**Requirement:** Give back exactly the stretch of data below from the line holding "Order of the" through the line holding "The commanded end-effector", both ends included, and leave the remaining lines out.
---
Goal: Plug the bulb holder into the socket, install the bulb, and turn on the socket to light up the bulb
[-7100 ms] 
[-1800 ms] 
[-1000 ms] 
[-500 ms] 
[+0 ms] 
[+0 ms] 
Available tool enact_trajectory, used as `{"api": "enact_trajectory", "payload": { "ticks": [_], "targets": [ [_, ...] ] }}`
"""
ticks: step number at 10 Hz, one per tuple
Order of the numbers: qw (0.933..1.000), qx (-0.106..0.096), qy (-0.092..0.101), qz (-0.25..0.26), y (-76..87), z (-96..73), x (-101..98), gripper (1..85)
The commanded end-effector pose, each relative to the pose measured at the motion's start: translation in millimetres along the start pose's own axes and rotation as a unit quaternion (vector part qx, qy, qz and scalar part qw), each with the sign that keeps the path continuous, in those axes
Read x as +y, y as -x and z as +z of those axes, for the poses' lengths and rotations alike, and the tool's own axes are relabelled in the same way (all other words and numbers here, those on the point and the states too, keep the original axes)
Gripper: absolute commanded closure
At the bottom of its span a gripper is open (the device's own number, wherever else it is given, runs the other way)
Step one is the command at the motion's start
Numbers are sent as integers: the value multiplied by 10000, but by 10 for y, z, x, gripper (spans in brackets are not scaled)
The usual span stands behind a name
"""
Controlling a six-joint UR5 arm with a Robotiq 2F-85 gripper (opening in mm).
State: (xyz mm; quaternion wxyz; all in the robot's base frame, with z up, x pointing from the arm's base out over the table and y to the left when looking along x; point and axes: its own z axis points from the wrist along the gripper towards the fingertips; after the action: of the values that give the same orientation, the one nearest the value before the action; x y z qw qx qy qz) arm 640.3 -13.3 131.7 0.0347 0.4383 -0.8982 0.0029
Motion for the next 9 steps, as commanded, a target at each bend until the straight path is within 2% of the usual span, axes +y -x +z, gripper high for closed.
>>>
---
**Answer below:**
Order of the numbers: qw (0.933..1.000), qx (-0.106..0.096), qy (-0.092..0.101), qz (-0.25..0.26), y (-76..87), z (-96..73), x (-101..98), gripper (1..85)
The commanded end-effector pose, each relative to the pose measured at the motion's start: translation in millimetres along the start pose's own axes and rotation as a unit quaternion (vector part qx, qy, qz and scalar part qw), each with the sign that keeps the path continuous, in those axes

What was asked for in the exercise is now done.